Assignment :: The lines below, from the one holding "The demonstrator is" through the final line, are to be copied exactly, with no other lines and no pictures.

>>

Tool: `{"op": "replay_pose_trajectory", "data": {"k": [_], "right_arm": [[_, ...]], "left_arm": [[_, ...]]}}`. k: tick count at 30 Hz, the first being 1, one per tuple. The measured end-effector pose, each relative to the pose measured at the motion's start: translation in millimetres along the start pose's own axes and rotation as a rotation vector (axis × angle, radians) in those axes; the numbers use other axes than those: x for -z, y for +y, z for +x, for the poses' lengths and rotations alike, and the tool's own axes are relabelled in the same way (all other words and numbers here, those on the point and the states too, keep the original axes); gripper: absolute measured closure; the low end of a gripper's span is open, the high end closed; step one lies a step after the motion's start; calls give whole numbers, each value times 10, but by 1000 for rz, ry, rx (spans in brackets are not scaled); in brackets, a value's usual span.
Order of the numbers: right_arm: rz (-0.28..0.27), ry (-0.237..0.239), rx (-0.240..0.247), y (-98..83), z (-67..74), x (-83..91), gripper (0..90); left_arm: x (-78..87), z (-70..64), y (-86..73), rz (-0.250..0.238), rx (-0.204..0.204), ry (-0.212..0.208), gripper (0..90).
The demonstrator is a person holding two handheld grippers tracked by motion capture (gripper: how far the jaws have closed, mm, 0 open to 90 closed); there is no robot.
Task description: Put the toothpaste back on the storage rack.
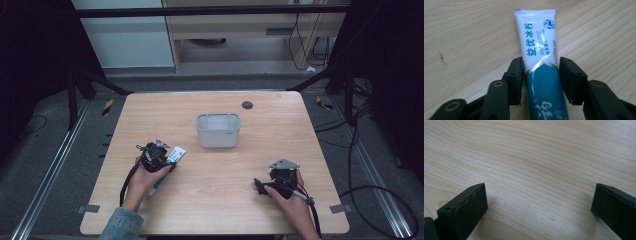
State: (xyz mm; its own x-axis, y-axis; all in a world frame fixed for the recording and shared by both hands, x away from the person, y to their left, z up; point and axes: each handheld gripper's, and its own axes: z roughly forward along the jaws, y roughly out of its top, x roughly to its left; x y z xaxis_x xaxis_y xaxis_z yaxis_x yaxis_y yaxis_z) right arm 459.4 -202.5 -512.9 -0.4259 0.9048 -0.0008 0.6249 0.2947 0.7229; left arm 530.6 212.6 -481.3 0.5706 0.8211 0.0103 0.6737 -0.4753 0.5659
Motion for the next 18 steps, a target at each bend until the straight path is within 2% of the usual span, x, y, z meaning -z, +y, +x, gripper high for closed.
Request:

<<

Solution for this exercise ::
The demonstrator is a person holding two handheld grippers tracked by motion capture (gripper: how far the jaws have closed, mm, 0 open to 90 closed); there is no robot.
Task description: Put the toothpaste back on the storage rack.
State: (xyz mm; its own x-axis, y-axis; all in a world frame fixed for the recording and shared by both hands, x away from the person, y to their left, z up; point and axes: each handheld gripper's, and its own axes: z roughly forward along the jaws, y roughly out of its top, x roughly to its left; x y z xaxis_x xaxis_y xaxis_z yaxis_x yaxis_y yaxis_z) right arm 459.4 -202.5 -512.9 -0.4259 0.9048 -0.0008 0.6249 0.2947 0.7229; left arm 530.6 212.6 -481.3 0.5706 0.8211 0.0103 0.6737 -0.4753 0.5659
Motion for the next 18 steps, a target at each bend until the straight path is within 2% of the usual span, x, y, z meaning -z, +y, +x, gripper high for closed.
Request:

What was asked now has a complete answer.